Would you restate the entries below exactly, keeping every line?
*** Opening DATA SUPPLIED ***
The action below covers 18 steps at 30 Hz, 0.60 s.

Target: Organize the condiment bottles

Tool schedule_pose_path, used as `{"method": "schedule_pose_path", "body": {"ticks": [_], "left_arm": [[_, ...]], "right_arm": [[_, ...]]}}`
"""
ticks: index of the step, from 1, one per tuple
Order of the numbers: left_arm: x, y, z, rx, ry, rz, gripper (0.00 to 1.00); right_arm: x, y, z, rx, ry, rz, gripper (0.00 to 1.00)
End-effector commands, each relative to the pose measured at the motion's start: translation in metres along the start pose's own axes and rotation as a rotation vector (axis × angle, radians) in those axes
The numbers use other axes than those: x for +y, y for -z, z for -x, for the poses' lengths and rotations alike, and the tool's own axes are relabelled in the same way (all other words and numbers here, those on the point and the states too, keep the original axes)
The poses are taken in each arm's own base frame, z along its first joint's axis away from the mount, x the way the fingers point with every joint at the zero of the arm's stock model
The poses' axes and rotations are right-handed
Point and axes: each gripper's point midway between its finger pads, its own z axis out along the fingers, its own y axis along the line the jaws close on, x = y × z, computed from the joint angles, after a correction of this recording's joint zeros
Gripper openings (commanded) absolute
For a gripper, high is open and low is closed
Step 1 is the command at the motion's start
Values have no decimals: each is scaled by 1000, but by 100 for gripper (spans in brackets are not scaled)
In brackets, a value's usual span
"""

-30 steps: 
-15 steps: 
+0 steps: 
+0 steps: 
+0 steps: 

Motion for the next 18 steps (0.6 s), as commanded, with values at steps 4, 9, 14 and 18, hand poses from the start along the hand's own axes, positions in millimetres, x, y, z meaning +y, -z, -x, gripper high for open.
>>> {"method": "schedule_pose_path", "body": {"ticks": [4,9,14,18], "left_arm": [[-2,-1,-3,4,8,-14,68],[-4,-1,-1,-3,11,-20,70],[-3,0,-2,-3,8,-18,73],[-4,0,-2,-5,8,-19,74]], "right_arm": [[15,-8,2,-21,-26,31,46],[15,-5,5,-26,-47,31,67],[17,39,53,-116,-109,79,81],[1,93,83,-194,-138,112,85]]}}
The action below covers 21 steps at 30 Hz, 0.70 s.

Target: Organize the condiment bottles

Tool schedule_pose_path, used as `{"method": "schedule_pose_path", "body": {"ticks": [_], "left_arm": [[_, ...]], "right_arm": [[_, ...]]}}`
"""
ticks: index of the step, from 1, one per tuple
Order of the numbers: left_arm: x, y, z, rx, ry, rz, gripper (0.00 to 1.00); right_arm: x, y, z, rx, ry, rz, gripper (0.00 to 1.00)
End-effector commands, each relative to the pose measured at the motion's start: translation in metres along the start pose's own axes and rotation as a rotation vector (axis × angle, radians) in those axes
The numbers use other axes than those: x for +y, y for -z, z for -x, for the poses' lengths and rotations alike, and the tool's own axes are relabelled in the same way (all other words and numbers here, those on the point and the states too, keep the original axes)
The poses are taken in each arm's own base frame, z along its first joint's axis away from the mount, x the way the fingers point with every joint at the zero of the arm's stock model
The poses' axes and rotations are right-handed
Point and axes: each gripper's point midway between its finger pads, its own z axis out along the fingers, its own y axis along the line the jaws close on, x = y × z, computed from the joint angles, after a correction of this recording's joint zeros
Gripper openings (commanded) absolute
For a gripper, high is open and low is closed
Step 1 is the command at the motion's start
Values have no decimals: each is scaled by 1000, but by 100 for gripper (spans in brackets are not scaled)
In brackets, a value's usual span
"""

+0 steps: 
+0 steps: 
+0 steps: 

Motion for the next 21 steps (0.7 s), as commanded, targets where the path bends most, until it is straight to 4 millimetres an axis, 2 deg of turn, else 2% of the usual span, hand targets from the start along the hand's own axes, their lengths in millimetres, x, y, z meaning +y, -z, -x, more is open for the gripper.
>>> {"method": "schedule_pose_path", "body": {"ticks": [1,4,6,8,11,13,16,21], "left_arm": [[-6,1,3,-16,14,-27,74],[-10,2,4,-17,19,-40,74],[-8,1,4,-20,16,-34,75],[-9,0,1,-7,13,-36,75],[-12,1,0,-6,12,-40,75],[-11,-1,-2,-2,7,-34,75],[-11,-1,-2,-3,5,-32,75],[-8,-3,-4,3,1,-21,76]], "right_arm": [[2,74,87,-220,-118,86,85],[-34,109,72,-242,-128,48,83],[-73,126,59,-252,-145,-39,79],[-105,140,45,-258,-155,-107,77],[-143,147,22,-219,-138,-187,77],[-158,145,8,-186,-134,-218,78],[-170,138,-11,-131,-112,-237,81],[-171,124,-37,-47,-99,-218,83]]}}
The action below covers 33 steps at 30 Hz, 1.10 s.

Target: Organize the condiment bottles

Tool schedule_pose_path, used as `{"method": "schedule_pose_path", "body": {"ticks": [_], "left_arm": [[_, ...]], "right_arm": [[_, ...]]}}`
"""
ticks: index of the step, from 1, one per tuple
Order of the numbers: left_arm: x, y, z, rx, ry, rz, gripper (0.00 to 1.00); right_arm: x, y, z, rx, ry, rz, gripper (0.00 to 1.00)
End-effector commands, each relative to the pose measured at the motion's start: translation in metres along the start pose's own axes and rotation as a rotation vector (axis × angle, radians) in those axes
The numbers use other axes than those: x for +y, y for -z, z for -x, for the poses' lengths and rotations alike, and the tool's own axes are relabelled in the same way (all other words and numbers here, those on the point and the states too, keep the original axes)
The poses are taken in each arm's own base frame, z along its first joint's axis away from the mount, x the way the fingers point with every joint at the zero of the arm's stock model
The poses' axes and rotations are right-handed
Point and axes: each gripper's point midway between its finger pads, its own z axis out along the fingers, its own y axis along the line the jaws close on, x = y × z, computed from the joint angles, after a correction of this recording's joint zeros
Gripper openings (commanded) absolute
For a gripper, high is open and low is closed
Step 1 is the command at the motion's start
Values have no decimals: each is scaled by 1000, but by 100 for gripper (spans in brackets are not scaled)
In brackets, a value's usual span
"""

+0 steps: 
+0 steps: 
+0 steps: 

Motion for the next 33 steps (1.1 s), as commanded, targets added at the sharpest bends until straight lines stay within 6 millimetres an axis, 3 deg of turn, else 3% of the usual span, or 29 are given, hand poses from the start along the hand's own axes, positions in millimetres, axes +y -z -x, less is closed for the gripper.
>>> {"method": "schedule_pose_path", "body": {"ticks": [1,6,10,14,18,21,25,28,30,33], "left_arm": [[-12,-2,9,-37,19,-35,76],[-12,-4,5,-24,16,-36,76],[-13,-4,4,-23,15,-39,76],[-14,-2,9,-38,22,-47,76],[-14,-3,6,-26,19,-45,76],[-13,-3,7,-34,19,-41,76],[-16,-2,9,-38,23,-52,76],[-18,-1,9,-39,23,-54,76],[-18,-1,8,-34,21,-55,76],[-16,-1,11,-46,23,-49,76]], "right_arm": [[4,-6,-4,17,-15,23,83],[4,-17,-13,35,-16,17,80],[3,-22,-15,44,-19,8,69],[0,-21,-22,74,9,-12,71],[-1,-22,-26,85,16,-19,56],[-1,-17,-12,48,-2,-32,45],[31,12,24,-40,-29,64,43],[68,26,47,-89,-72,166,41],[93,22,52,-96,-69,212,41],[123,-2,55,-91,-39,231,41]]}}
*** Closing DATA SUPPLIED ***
:: ANSWER SPACE ::
The action below covers 18 steps at 30 Hz, 0.60 s.

Target: Organize the condiment bottles

Tool schedule_pose_path, used as `{"method": "schedule_pose_path", "body": {"ticks": [_], "left_arm": [[_, ...]], "right_arm": [[_, ...]]}}`
"""
ticks: index of the step, from 1, one per tuple
Order of the numbers: left_arm: x, y, z, rx, ry, rz, gripper (0.00 to 1.00); right_arm: x, y, z, rx, ry, rz, gripper (0.00 to 1.00)
End-effector commands, each relative to the pose measured at the motion's start: translation in metres along the start pose's own axes and rotation as a rotation vector (axis × angle, radians) in those axes
The numbers use other axes than those: x for +y, y for -z, z for -x, for the poses' lengths and rotations alike, and the tool's own axes are relabelled in the same way (all other words and numbers here, those on the point and the states too, keep the original axes)
The poses are taken in each arm's own base frame, z along its first joint's axis away from the mount, x the way the fingers point with every joint at the zero of the arm's stock model
The poses' axes and rotations are right-handed
Point and axes: each gripper's point midway between its finger pads, its own z axis out along the fingers, its own y axis along the line the jaws close on, x = y × z, computed from the joint angles, after a correction of this recording's joint zeros
Gripper openings (commanded) absolute
For a gripper, high is open and low is closed
Step 1 is the command at the motion's start
Values have no decimals: each is scaled by 1000, but by 100 for gripper (spans in brackets are not scaled)
In brackets, a value's usual span
"""

-30 steps: 
-15 steps: 
+0 steps: 
+0 steps: 
+0 steps: 

Motion for the next 18 steps (0.6 s), as commanded, with values at steps 4, 9, 14 and 18, hand poses from the start along the hand's own axes, positions in millimetres, x, y, z meaning +y, -z, -x, gripper high for open.
>>> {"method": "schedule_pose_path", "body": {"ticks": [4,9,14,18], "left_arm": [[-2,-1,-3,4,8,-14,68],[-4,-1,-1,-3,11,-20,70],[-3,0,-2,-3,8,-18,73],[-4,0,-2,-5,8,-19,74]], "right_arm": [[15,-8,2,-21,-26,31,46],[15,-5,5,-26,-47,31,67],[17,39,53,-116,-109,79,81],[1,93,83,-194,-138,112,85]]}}
The action below covers 21 steps at 30 Hz, 0.70 s.

Target: Organize the condiment bottles

Tool schedule_pose_path, used as `{"method": "schedule_pose_path", "body": {"ticks": [_], "left_arm": [[_, ...]], "right_arm": [[_, ...]]}}`
"""
ticks: index of the step, from 1, one per tuple
Order of the numbers: left_arm: x, y, z, rx, ry, rz, gripper (0.00 to 1.00); right_arm: x, y, z, rx, ry, rz, gripper (0.00 to 1.00)
End-effector commands, each relative to the pose measured at the motion's start: translation in metres along the start pose's own axes and rotation as a rotation vector (axis × angle, radians) in those axes
The numbers use other axes than those: x for +y, y for -z, z for -x, for the poses' lengths and rotations alike, and the tool's own axes are relabelled in the same way (all other words and numbers here, those on the point and the states too, keep the original axes)
The poses are taken in each arm's own base frame, z along its first joint's axis away from the mount, x the way the fingers point with every joint at the zero of the arm's stock model
The poses' axes and rotations are right-handed
Point and axes: each gripper's point midway between its finger pads, its own z axis out along the fingers, its own y axis along the line the jaws close on, x = y × z, computed from the joint angles, after a correction of this recording's joint zeros
Gripper openings (commanded) absolute
For a gripper, high is open and low is closed
Step 1 is the command at the motion's start
Values have no decimals: each is scaled by 1000, but by 100 for gripper (spans in brackets are not scaled)
In brackets, a value's usual span
"""

+0 steps: 
+0 steps: 
+0 steps: 

Motion for the next 21 steps (0.7 s), as commanded, targets where the path bends most, until it is straight to 4 millimetres an axis, 2 deg of turn, else 2% of the usual span, hand targets from the start along the hand's own axes, their lengths in millimetres, x, y, z meaning +y, -z, -x, more is open for the gripper.
>>> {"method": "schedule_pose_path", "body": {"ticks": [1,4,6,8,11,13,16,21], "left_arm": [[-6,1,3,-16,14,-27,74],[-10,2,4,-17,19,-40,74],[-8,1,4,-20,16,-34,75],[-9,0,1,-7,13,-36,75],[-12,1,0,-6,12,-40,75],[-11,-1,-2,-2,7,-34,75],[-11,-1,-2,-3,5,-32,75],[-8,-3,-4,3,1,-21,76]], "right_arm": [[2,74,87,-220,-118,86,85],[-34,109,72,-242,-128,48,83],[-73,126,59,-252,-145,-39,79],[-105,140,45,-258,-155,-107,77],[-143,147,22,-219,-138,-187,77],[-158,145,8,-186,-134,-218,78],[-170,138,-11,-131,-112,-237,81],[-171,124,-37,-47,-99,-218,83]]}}
The action below covers 33 steps at 30 Hz, 1.10 s.

Target: Organize the condiment bottles

Tool schedule_pose_path, used as `{"method": "schedule_pose_path", "body": {"ticks": [_], "left_arm": [[_, ...]], "right_arm": [[_, ...]]}}`
"""
ticks: index of the step, from 1, one per tuple
Order of the numbers: left_arm: x, y, z, rx, ry, rz, gripper (0.00 to 1.00); right_arm: x, y, z, rx, ry, rz, gripper (0.00 to 1.00)
End-effector commands, each relative to the pose measured at the motion's start: translation in metres along the start pose's own axes and rotation as a rotation vector (axis × angle, radians) in those axes
The numbers use other axes than those: x for +y, y for -z, z for -x, for the poses' lengths and rotations alike, and the tool's own axes are relabelled in the same way (all other words and numbers here, those on the point and the states too, keep the original axes)
The poses are taken in each arm's own base frame, z along its first joint's axis away from the mount, x the way the fingers point with every joint at the zero of the arm's stock model
The poses' axes and rotations are right-handed
Point and axes: each gripper's point midway between its finger pads, its own z axis out along the fingers, its own y axis along the line the jaws close on, x = y × z, computed from the joint angles, after a correction of this recording's joint zeros
Gripper openings (commanded) absolute
For a gripper, high is open and low is closed
Step 1 is the command at the motion's start
Values have no decimals: each is scaled by 1000, but by 100 for gripper (spans in brackets are not scaled)
In brackets, a value's usual span
"""

+0 steps: 
+0 steps: 
+0 steps: 

Motion for the next 33 steps (1.1 s), as commanded, targets added at the sharpest bends until straight lines stay within 6 millimetres an axis, 3 deg of turn, else 3% of the usual span, or 29 are given, hand poses from the start along the hand's own axes, positions in millimetres, axes +y -z -x, less is closed for the gripper.
>>> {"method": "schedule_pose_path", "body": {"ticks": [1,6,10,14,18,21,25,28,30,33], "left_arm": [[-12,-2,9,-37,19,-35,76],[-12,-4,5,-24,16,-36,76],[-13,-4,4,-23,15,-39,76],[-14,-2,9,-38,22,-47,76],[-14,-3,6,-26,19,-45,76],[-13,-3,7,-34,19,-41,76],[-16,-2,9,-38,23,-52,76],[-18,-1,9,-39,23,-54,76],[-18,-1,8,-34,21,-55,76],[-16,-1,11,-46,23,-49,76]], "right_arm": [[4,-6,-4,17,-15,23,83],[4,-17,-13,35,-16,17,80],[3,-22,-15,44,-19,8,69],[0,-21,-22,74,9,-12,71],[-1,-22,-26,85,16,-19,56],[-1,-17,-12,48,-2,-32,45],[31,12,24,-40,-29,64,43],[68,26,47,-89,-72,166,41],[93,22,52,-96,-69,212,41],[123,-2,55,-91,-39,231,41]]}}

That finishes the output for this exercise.